La Convention de Lille a été un acte fondateur du programme « L’Avenir en commun », avec les ambiguïtés relevées. Mais elle est plus que cela ; elle voit émerger un élan citoyen neuf, identique à celui que l’on a vu apparaître lors du referendum pour le Traité constitutionnel européen (TCE) en 2005. On peut espérer qu’un même élan démocratique, une vague populaire soit au rendez-vous de 2017. C’est très probablement le sens de l’engagement militant des citoyens se reconnaissant dans « L’Avenir en commun » et pour lequel l’enjeu fondamental pour atteindre la réussite électorale ne pourra se concrétiser que par un retour aux urnes des abstentionnistes du sinistre quinquennat de François Hollande.

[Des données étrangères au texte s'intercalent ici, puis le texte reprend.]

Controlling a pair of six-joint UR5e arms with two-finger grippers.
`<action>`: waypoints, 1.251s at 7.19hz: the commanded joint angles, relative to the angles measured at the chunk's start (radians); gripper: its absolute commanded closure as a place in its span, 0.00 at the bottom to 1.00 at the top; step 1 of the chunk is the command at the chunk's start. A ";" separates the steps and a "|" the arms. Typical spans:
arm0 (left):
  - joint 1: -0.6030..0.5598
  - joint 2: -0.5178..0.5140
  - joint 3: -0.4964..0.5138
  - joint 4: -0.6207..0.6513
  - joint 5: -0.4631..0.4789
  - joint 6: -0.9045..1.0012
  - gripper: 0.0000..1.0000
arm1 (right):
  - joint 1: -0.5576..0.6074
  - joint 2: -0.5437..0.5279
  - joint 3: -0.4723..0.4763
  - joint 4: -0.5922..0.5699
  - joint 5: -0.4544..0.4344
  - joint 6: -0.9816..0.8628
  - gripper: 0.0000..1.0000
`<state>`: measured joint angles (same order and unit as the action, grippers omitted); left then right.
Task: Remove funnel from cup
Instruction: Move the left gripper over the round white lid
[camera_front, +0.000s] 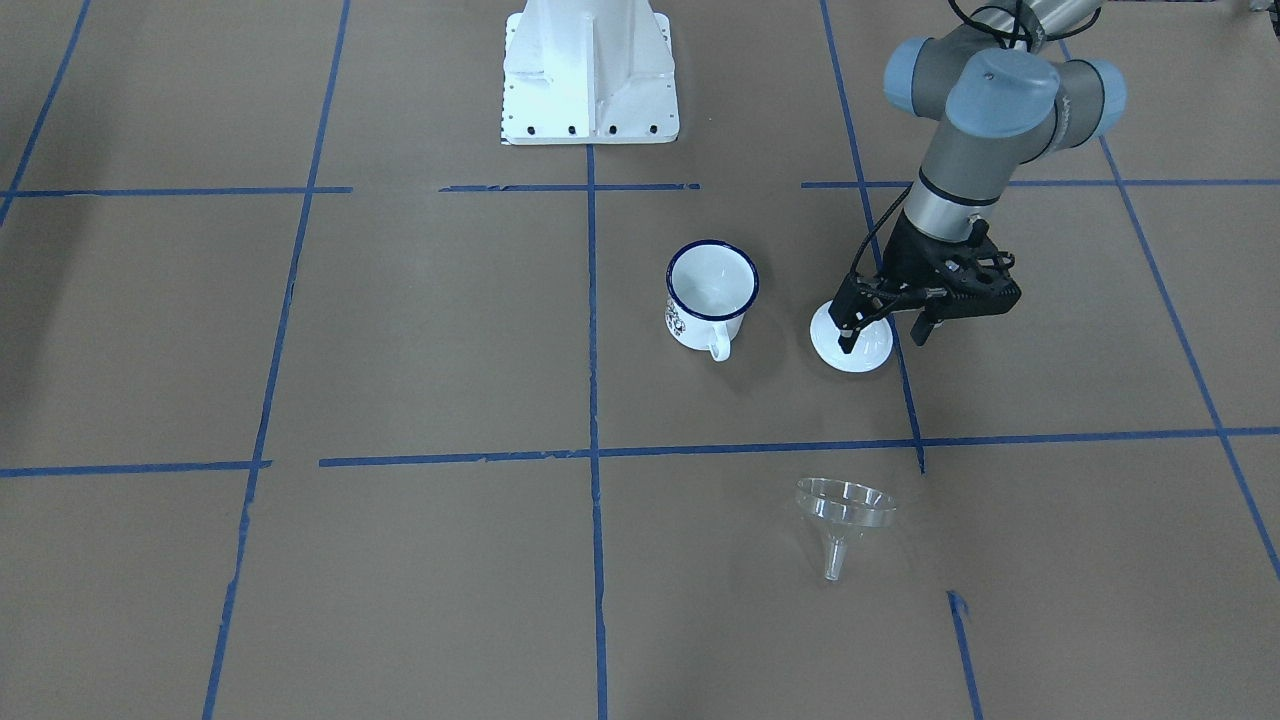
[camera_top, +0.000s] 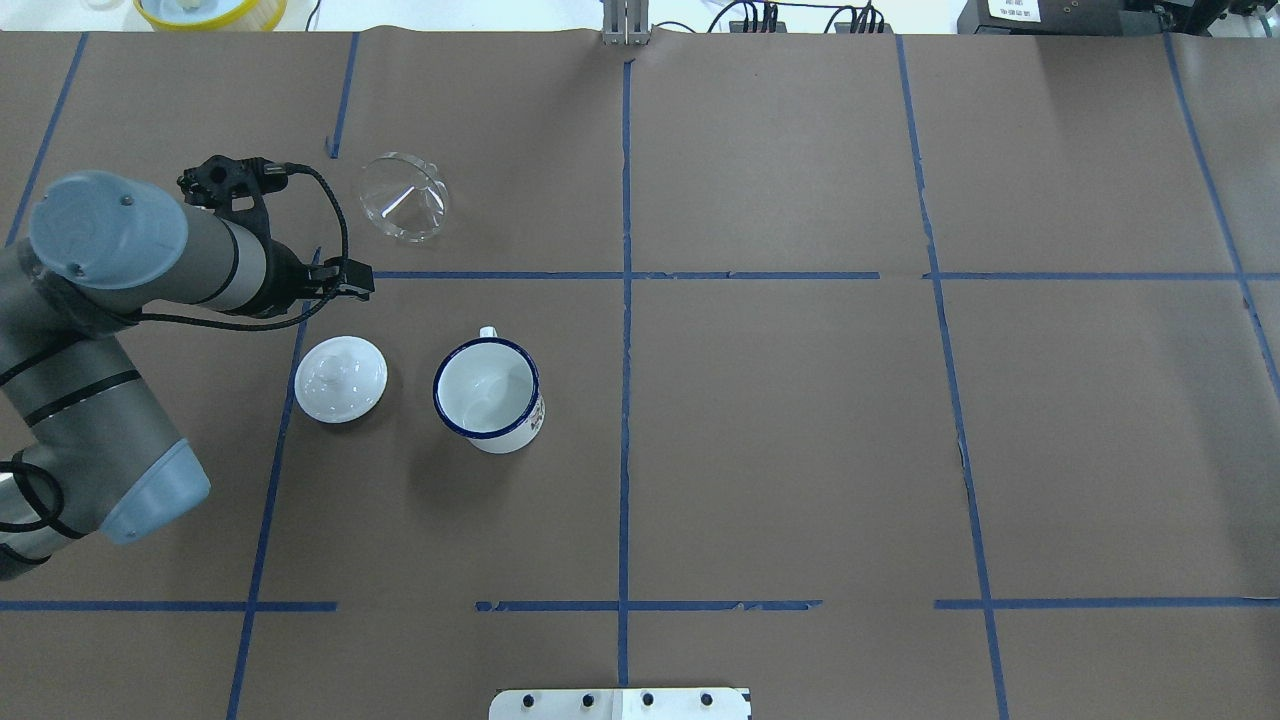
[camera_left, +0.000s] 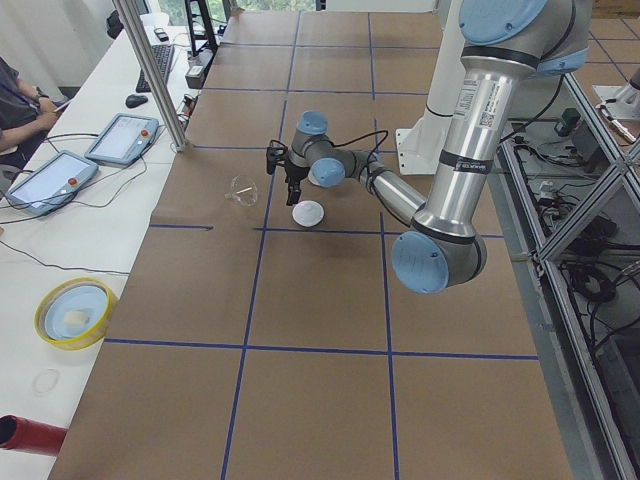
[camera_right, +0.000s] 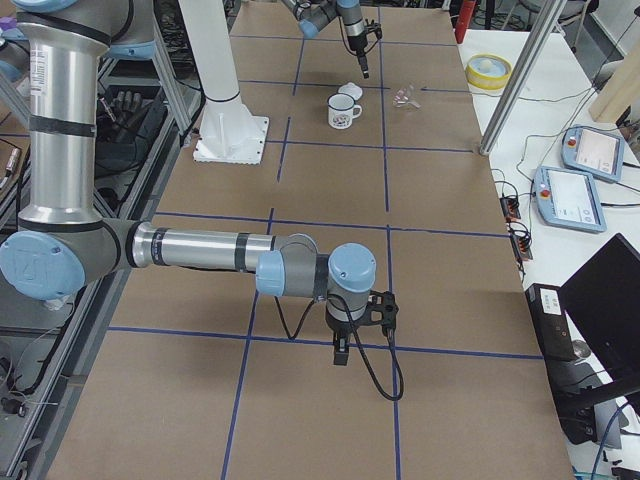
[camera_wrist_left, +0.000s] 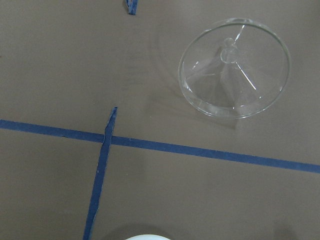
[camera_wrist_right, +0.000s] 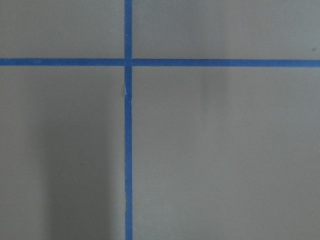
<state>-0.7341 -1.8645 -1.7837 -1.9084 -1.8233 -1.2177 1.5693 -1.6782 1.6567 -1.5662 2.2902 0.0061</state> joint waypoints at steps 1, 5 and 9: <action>0.002 -0.012 0.044 0.014 -0.004 0.064 0.00 | 0.000 0.000 0.000 0.000 0.000 0.000 0.00; 0.050 0.019 0.021 0.014 -0.005 0.043 0.00 | 0.000 0.000 0.000 0.000 0.000 0.000 0.00; 0.059 0.041 -0.002 0.014 -0.023 0.033 0.13 | 0.000 0.000 0.000 0.000 0.000 0.000 0.00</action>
<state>-0.6768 -1.8306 -1.7784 -1.8967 -1.8337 -1.1837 1.5692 -1.6782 1.6567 -1.5662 2.2902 0.0061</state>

En même temps, peut-on déléguer sans réflexion critique sa voix à Jean-Luc Mélenchon ? Certainement pas, mais le programme qu’il porte fait sens. Il ouvre une voie d’espoir et à ce titre je fais donc le pari pascalien et me détourne de ceux qui veulent incarner la division en affichant comme le martèle par exemple un candidat à l’élection présidentielle la volonté d’une stratégie tout autant anti-Mélenchon qu’anti-Lepen. Refuser cette voie sans issue, c’est une manière d’exprimer un soutien critique au programme de la France Insoumise.